Les fidèles du Boukornine

mardi 11 septembre 2012

La Tunisie qui a noyé ses enfants...


J'ai remarqué que la majorité écrasante de mes connaissances utilisent des termes très durs pour qualifier les 7arra9a. 
Croyez-vous que les gens se jettent dans la mer pour le plaisir ? Croyez-vous que c'est un bonheur de risquer sa vie pour une destinée incertaine ?

"Ils ont toujours la possibilité de faire des petits boulots mais veulent à tout prix s'enrichir rapidement !" qu'ils se répètent ! 

Mais réveillez-vous ! L'ascenseur social est bloqué ! La Tunisie n'arrive plus à faire rêver ses enfants. Un jeune de 22 ans est condamné à faire des petits boulots, à toucher une paye minable, à fonder une famille qui l'étranglera dans des dettes qu'il mettra trente ans à payer. 

Il n'y a pas de terrains de football, pas d'endroits où les jeunes peuvent se faire plaisir, pas de maisons de jeunes qui offrent à cette jeunesse étouffée une bouffée d'air frais. 

La corruption bat son plein. Le favoritisme, le clientélisme, le népotisme... Il ne suffit pas d'être diplômé et compétent pour percer. Il faut surtout être l'ami ou le fils de quelqu'un. L'exclusion est le pire des maux. Se sentir étranger dans son propre pays, exilé dans sa propre nation. Quel déchirement !

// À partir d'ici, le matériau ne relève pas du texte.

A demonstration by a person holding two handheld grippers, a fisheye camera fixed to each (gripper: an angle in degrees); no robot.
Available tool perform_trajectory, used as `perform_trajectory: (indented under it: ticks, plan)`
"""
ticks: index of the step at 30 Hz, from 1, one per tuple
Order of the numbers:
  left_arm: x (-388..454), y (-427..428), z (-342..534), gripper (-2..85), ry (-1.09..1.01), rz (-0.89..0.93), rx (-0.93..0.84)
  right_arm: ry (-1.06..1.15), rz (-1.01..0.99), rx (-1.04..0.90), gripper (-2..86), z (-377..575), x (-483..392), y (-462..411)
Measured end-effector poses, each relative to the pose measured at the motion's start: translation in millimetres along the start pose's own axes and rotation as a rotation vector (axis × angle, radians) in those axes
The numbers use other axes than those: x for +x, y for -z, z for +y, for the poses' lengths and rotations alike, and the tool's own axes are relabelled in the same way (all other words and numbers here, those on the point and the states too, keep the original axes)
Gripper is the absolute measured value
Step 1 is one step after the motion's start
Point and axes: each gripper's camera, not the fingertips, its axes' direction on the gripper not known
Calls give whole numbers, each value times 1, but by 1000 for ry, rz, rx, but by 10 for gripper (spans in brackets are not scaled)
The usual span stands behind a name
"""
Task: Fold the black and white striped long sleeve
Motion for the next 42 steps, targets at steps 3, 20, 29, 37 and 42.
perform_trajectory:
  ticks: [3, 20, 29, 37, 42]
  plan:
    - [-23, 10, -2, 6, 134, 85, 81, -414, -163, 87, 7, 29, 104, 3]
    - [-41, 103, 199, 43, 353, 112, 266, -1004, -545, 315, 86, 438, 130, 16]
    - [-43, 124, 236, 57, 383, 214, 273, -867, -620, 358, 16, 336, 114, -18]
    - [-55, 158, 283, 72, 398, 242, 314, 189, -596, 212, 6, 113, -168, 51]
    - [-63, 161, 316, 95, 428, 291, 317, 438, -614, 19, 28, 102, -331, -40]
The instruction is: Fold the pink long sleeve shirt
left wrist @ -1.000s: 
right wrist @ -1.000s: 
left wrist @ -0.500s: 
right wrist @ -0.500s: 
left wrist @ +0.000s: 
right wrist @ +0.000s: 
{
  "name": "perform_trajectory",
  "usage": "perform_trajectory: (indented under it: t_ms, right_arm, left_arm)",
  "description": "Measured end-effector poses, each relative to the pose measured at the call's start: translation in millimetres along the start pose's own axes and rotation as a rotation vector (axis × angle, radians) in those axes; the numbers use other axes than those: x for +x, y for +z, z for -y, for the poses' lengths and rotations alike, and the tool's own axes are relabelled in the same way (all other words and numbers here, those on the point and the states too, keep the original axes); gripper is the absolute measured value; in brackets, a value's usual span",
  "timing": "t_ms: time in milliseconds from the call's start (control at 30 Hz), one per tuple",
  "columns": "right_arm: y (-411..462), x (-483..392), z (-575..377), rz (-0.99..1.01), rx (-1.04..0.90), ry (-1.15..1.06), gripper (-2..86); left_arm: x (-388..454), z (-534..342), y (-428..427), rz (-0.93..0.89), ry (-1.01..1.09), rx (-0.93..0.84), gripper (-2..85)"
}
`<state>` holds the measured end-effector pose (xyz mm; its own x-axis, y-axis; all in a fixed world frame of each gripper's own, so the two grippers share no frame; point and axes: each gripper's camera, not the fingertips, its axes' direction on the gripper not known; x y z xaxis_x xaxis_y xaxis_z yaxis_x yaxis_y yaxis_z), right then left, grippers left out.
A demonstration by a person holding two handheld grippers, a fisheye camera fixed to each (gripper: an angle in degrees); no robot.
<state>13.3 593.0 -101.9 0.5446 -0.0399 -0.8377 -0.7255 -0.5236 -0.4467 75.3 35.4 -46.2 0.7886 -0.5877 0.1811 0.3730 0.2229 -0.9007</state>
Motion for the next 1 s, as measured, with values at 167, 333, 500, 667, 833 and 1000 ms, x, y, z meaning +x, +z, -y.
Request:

Dés qu'il sortent dans la rue, ils se font humilier par les forces de l'ordre et gare à celui qui ose contester. 
La fin de feu Abderraouf Khammessi, le martyr de la torture policière en est l'exemple.


La révolution qui était venue pour recouvrir la dignité des tunisiens n'était qu'un leurre, un simple prétexte pour justifier la mise en place d'une dictature théocratique aussi pourrie que la précédente et même ses revendications sociales originelles ont été noyées dans la liste interminable des faux-problèmes identitaires. 

Le contexte tunisien est déprimant. Les comploteurs se partagent le gâteau. La nation paye de sa chair le tribut de leurs abus, au prix de la prunelle de ses yeux, ses enfants perdus...

Cette tragédie nationale dure depuis des décennies. La solution est pourtant claire, loin des lois répressives actuelles, le tout est de réapprendre à la jeunesse tunisienne d'aimer son pays et de s'y projeter dans cinquante ans. 

Soit nous repêcherons le corps de cette jeunesse dévorée par les poissons des profondeurs abyssales du désespoir, soit honnis nous vivrons, hantés par les cris atroces d'un enfant de cinq ans qui appelle au secours avant que ses poumons remplis d'eau salée ne s'arrêtent définitivement de respirer.

5 commentaires:

Anonyme a dit…

un beau coup de gueule comme d'habitude mais ce titre est trop dur pour notre petite tunisie! Pitié quand même!

Hannah Ensaïbia a dit…

La Tunisie meurtrière oui.. nos pauvres jeunes, nos enfants, quel gâchis !

Hannah Ensaïbia a dit…

La Tunisie meurtrière oui.. nos pauvres jeunes, nos enfants, quel gâchis !

talha dalila a dit…

le problème c'est que la plupart des jeunes ne rèvent que de partir l'eldorado ils y croient encore alors que s'ils ne meurent pas en mer ils survivent dans ces pays qui ne sont aucunement des pays d'accueil dans des conditions inhumaines . En tunisie le système socio-économique doit repenser sa politique quant à la jeunesse de sorte qu'elle se sente intégrée et partie prenante de le dynamique du pays . Il faut arrêter de fermer les yeux . C'est notre faute si nos enfants Sont avalès par la mer , si leurs corps sont rejetés sur les rivages ou ( quand ils échappent) dorment sous les ponts et dans les cartons en europe .HONTE A NOUS .

Anonyme a dit…

C'est un gâchis!
Le gouvernement est coupable!
Il n'y a plus d'issue, c'est le désespoir!